Another aluminosilicate mineral is kaolin, with a chemical composition of Al2Si2O5(OH)4. It is a layered silicate mineral, with one sheet of silica tetrahedron SiO44SiO44− through small atoms with one sheet of alumina octahedron Al(OH)36Al(OH)63−. As presented in Figure 4, it features a predominantly plate structure. Kaolin is, among all types of clay, defined as the least reactive one since it is characterized by a relatively small specific surface (3–12 m2/g) [61]. When heated, kaolin is transformed into metakaolin and further into quartz and mullite [62]. Kaolin-based slurries have a wide range of applications, such as diaphragm walls, drilling fluids, adhesives, cosmetics, refractories, and pharmaceuticals, due to their abundance in nature, low cost, and lack of swelling [63]. An increasingly popular application of kaolin is its use as an additive to composites, mainly based on polymers and biopolymers [64][65][64,65].
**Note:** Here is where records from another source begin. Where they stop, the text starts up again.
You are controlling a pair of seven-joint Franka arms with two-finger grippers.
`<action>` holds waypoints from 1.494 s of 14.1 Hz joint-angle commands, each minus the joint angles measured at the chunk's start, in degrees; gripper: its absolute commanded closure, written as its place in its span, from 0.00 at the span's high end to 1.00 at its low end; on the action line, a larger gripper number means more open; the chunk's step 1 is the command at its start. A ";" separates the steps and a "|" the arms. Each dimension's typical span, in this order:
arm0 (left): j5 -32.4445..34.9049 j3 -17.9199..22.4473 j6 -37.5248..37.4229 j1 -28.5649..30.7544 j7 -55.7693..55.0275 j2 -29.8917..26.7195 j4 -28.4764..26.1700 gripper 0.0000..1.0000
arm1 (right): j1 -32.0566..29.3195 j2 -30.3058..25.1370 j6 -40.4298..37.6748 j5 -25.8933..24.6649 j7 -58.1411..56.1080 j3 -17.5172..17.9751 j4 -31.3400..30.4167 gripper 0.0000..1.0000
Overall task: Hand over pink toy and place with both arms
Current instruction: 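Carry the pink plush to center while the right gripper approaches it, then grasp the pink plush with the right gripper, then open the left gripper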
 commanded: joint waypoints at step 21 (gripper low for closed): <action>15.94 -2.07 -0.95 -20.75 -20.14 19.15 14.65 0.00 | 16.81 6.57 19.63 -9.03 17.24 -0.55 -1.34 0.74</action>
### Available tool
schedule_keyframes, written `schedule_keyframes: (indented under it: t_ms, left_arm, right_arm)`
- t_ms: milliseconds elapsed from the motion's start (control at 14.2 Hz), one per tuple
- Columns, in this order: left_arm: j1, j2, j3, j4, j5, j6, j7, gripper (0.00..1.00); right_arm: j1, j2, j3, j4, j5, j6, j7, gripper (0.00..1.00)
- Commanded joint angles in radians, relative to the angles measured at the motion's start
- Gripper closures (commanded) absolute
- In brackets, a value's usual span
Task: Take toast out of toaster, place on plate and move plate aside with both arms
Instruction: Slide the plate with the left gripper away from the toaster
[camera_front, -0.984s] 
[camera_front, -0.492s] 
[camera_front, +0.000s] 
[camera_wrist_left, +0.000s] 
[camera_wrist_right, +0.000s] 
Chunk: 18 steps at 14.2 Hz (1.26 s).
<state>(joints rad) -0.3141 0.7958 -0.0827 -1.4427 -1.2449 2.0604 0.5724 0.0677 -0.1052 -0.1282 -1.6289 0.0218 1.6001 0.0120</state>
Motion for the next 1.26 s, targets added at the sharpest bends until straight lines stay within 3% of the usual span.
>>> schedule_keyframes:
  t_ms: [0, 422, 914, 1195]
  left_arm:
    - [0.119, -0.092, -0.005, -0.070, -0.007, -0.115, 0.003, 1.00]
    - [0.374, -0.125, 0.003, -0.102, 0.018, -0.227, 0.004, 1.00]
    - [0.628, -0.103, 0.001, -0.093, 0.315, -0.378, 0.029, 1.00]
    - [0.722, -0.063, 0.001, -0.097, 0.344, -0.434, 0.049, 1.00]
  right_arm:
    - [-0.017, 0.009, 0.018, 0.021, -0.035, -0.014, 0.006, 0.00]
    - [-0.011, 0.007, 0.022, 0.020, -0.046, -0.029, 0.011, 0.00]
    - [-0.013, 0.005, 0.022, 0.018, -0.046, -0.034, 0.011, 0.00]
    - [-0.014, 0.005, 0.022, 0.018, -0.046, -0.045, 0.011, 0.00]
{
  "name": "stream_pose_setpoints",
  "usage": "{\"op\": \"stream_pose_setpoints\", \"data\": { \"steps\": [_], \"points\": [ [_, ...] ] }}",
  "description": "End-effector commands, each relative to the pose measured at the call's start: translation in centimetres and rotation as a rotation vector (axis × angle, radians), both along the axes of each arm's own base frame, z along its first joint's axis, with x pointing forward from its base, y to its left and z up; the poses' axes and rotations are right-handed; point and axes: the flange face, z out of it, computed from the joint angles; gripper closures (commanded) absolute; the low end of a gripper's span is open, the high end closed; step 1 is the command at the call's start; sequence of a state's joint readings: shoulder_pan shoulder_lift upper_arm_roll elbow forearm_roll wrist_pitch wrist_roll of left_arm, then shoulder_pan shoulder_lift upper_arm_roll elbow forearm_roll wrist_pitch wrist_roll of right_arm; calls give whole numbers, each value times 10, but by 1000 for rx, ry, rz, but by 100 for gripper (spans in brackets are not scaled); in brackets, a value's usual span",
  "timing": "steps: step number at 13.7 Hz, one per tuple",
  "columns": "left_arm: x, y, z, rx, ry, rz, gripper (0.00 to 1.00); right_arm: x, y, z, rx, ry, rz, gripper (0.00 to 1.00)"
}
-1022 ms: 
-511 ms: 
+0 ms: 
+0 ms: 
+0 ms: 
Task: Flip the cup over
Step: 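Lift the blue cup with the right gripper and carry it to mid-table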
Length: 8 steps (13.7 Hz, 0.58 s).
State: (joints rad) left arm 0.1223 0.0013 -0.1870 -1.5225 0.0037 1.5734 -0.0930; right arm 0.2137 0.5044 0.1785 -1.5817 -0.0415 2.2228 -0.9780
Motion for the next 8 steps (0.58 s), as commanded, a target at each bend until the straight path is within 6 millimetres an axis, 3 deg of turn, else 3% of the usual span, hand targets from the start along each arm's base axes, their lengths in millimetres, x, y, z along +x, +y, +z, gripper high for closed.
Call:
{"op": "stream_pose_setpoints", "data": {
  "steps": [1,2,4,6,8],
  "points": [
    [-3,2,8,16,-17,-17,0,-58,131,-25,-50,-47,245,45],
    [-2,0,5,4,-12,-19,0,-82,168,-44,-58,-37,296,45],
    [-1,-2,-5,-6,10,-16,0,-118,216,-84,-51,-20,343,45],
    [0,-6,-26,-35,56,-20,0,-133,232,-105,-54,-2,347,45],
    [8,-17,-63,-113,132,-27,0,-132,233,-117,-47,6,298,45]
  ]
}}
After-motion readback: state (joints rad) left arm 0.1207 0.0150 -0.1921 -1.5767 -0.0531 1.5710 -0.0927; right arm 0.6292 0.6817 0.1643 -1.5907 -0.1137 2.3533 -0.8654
Figure 4. SEM image of Kaolin together with results of the chemical composition analysis obtained using the EDS X-ray characteristic.

2.3. Bentonite

A widely studied member of the aluminosilicates group is bentonite, which can be characterized as an absorbent swelling clay consisting mainly of montmorillonite. In addition, there is bentonite, in which there is a Na- or Ca-based montmorillonite. Similar to kaolin, bentonite features a plate structure, as presented in Figure 5. One of the main applications of bentonite is its use in the production of barrier materials [66]. The volume of the bentonite can increase several times after swelling, reducing the volume of the flow channels. Compared to other materials of this type, bentonite barriers are characterized by lower permeability and costs. Therefore, in recent years, various bentonite barriers have been developed and used [67]. The latest research focuses on the potential use of bentonite for filtration and sealing water and gas extraction processes, especially at high temperatures [68].
Figure 5. SEM image of bentonite with results of the chemical composition analysis obtained using the EDS X-ray characteristic.